Con la emoción Enrique no podía hablar y Miguel lo empujó hacia un portal y allí se abrazaron los dos, medio riendo, medio llorando.
—¡Venga —dijo por fin Miguel—, no hay tiempo que perder!
Enrique lo cogió por un brazo.
—¿Miguel, estás seguro de lo que haces? Nunca le he hecho daño a nadie, pero mi padre está con Franco, ya lo sabes. A ti esto te puede costar la vida.
—¡No digas bobadas! Eres mi amigo y eres un buen tío. No voy a dejar que te maten como a ese montón de traidores. Venga, no perdamos tiempo. Vamos a recoger a Marita y a ver dónde os podéis esconder hasta que acabe esto.
Enrique sacudió la cabeza.
—Marita murió. Hace ya un año, al dar a luz. Hubo complicaciones en el parto y no la pudieron atender porque las bombas habían destruido el hospital. El niño murió también; era un niño, ¿sabes?... Lo hemos pasado muy mal aquí, y ahora esto. Sólo me queda la niña... En fin, vamos a casa. Si podemos llegar allí, recojo a mi hija y malo será que no encontremos cobijo.
Miguel se acordó de Harmonía y de Rosa, que era de la misma edad que la hija de Enrique. Pensó que había hecho bien mandándolas a Rusia. Allí estarían a salvo de las bombas y del hambre y de la falta de medicamentos, aunque les faltase el cariño de la familia.
Enrique recogió a su hija, que estaba con una vecina, y ya en la casa, mientras metía lo indispensable en unas bolsas, le dijo a su amigo:
—Tengo noticias seguras de que la República está perdiendo la guerra. Deja ese uniforme y vente conmigo. Conozco un sitio donde podremos escondemos. Será ya cosa de poco tiempo.

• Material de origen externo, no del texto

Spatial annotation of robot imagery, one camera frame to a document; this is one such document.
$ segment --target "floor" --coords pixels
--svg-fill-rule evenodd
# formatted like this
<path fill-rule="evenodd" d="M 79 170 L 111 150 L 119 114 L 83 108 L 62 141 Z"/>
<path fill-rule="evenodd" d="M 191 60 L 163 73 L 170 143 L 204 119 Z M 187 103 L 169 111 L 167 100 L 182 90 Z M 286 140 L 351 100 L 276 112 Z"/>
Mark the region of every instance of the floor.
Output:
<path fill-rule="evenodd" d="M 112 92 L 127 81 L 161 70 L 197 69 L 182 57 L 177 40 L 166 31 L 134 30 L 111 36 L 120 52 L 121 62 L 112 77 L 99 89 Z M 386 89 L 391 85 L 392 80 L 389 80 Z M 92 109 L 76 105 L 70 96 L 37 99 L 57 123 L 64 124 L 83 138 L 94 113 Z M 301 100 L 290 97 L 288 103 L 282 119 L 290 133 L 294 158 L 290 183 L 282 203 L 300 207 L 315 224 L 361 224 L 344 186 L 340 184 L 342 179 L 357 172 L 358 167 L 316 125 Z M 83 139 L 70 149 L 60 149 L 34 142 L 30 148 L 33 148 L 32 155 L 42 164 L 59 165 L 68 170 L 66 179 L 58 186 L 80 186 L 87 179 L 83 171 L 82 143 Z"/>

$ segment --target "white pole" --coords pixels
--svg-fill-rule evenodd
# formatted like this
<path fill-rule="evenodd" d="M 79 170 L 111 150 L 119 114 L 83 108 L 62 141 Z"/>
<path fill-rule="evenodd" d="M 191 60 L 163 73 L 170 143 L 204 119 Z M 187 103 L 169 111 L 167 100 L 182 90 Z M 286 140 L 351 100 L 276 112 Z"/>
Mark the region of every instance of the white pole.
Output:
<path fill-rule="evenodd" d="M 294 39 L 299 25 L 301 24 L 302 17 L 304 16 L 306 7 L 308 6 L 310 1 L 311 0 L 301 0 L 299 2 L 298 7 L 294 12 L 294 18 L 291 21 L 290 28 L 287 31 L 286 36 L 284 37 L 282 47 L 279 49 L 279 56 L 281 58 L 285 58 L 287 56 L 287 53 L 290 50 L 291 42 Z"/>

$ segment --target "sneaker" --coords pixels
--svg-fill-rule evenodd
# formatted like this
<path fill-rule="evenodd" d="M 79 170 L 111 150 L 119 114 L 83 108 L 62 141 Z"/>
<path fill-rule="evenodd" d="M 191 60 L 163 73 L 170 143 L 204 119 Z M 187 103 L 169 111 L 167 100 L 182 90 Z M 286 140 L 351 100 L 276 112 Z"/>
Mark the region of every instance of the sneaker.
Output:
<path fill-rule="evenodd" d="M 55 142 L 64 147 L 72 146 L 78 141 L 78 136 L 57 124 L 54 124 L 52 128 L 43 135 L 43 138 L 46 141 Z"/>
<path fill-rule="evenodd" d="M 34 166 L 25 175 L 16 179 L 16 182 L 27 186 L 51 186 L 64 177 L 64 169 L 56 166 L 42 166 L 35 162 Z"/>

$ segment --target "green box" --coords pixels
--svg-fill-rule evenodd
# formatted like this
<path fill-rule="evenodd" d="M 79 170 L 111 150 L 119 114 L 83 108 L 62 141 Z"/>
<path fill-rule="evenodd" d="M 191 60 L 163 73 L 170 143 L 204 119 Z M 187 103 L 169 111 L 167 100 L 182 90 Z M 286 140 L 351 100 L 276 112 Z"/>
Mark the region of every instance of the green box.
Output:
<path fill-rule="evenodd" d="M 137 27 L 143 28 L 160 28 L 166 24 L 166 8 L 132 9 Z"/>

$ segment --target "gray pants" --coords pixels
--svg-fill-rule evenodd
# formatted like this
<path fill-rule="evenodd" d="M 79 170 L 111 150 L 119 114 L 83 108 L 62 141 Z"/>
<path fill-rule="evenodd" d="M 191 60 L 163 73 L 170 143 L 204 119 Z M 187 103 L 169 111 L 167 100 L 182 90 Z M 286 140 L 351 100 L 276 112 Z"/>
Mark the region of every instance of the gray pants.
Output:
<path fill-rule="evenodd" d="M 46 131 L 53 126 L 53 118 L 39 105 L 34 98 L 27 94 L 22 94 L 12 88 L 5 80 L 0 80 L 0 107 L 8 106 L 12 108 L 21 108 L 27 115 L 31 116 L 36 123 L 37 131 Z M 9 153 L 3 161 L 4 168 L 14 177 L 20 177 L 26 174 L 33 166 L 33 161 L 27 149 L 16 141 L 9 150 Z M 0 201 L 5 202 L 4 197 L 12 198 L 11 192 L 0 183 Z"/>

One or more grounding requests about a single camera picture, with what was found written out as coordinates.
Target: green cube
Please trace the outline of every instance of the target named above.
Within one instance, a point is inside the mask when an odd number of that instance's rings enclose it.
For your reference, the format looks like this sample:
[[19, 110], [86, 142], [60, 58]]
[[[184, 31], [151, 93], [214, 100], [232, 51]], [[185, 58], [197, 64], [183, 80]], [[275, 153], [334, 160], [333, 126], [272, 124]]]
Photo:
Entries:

Miguel negó con la cabeza.
—Creo en lo que hago y lo mantendré hasta el final. No soy un desertor.
Enrique lo agarró por el brazo.
—Escúchame, Miguel. Tú eres un maestro, como yo; no un soldado. La guerra es algo malo, no hay que defenderla.
Miguel le palmeó la espalda.
—La guerra la empezaron los tuyos, Enrique, los que se levantaron contra la República, democráticamente elegida. Yo defiendo la legalidad y la justicia.

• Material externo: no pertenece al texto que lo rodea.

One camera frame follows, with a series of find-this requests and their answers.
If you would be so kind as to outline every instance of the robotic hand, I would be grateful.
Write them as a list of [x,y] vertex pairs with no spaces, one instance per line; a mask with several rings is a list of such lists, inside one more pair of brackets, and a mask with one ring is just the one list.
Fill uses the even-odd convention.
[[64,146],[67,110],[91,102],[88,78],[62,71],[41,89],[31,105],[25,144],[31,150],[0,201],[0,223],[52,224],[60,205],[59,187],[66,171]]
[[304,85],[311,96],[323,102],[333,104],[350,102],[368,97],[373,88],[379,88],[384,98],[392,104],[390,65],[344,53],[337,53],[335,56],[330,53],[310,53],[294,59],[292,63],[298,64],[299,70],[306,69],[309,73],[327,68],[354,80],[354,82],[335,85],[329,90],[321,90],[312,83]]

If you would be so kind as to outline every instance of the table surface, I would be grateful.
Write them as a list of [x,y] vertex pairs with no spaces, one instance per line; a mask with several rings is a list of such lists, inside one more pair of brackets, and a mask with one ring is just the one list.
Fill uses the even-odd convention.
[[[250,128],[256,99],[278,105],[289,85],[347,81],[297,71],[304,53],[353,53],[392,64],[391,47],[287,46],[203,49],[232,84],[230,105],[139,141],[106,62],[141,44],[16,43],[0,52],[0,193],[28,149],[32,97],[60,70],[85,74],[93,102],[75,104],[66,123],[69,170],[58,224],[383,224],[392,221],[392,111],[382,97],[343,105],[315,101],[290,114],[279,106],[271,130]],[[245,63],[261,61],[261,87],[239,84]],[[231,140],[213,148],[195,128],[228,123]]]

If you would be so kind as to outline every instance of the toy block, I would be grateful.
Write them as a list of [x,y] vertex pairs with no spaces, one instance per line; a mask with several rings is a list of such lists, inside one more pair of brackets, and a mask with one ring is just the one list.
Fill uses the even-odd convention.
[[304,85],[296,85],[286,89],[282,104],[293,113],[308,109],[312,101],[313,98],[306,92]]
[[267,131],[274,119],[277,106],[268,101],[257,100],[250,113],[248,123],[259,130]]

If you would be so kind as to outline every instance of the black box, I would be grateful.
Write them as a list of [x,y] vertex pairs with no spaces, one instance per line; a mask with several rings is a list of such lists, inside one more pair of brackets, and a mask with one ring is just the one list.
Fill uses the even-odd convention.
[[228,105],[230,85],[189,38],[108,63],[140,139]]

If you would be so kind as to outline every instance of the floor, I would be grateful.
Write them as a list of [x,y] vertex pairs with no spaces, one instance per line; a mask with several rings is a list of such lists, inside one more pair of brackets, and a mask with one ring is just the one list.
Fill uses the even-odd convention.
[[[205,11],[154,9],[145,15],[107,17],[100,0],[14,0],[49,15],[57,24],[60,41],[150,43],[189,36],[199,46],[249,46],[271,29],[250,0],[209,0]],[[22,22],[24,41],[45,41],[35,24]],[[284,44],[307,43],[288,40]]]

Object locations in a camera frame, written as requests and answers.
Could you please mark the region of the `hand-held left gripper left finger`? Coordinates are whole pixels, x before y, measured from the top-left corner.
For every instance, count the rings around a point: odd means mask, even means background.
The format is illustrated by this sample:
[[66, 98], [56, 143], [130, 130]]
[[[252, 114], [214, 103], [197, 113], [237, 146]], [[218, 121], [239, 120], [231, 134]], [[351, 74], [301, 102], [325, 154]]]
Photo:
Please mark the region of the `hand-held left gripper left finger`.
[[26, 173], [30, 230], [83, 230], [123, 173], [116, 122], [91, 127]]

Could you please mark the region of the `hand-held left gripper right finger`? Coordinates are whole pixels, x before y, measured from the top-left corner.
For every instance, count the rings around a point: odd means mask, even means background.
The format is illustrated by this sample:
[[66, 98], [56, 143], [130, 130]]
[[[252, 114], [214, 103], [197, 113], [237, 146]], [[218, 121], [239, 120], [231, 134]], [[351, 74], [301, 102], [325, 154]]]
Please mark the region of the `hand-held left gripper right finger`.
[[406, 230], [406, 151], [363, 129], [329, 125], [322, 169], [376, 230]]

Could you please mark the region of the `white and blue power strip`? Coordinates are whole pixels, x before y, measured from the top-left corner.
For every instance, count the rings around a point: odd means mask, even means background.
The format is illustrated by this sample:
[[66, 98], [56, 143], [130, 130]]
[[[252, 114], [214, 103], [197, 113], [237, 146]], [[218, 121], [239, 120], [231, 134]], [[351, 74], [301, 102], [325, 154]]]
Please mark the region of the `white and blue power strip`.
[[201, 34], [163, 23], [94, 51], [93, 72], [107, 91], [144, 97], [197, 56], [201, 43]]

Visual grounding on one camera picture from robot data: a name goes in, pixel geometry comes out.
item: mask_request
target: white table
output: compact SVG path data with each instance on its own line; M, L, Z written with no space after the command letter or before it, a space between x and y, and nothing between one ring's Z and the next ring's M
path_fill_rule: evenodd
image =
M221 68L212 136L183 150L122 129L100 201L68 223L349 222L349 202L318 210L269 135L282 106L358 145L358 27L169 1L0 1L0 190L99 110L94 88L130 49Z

—No discutamos, Miguel. Esto se acaba y habrá represalias. Lo sé por mi padre. Además, si los tuyos se dan cuenta de que me has soltado, te pueden fusilar a ti. ¡Por Dios, vente conmigo! No pienses que es cobardía. Desde que me falta Marita, no me importa morir. Si me escondo es por la niña, para que no se quede sola. Vente.
—No, Enrique. Tú has sido siempre un maestro y debes esconderte por tu hija. Yo escogí ser soldado y debo seguir luchando hasta el final. Carmina está también en esto, de enfermera en el frente; y las niñas en Rusia. Cada uno debe seguir su camino.
Enrique bajó la cabeza, abatido. Se quedó un momento pensativo antes de decir:
—Entonces, espera; tengo algo que hacer.
Escribió unas líneas en una cuartilla. La metió en un sobre, lo cerró y escribió la dirección. Después se lo dio a Miguel.
—Cuando esto acabe, búscame, Miguel. Te lo pido por favor. Y si yo falto, busca a mi padre, dile que eres mi amigo. Amigo de Pizca, díselo así. Él sabe que quien me conoce por ese nombre es como si fuese mi hermano. Y dale esta carta.
Miguel dijo que confiaba en que no llegase nunca ese momento, pero que, si llegaba, lo haría así. Se abrazaron otra vez y Enrique cogió a la niña de la mano. Miguel los acompañó un rato para evitar que alguna patrulla los detuviese. Al llegar a una encrucijada, Enrique le dijo:
—Aquí no separamos, Miguel. Es mejor que no nos vean juntos. La gente tiene miedo y desconfía.
—De acuerdo... Adiós, Enrique.
—Adiós, amigo.
Miguel se dio media vuelta y se fue sin mirar para atrás. Sentía una opresión en el pecho como si llevase encima una losa. Se dio cuenta de que los dos se habían despedido diciendo adiós y no hasta la vista. Le pareció un presagio.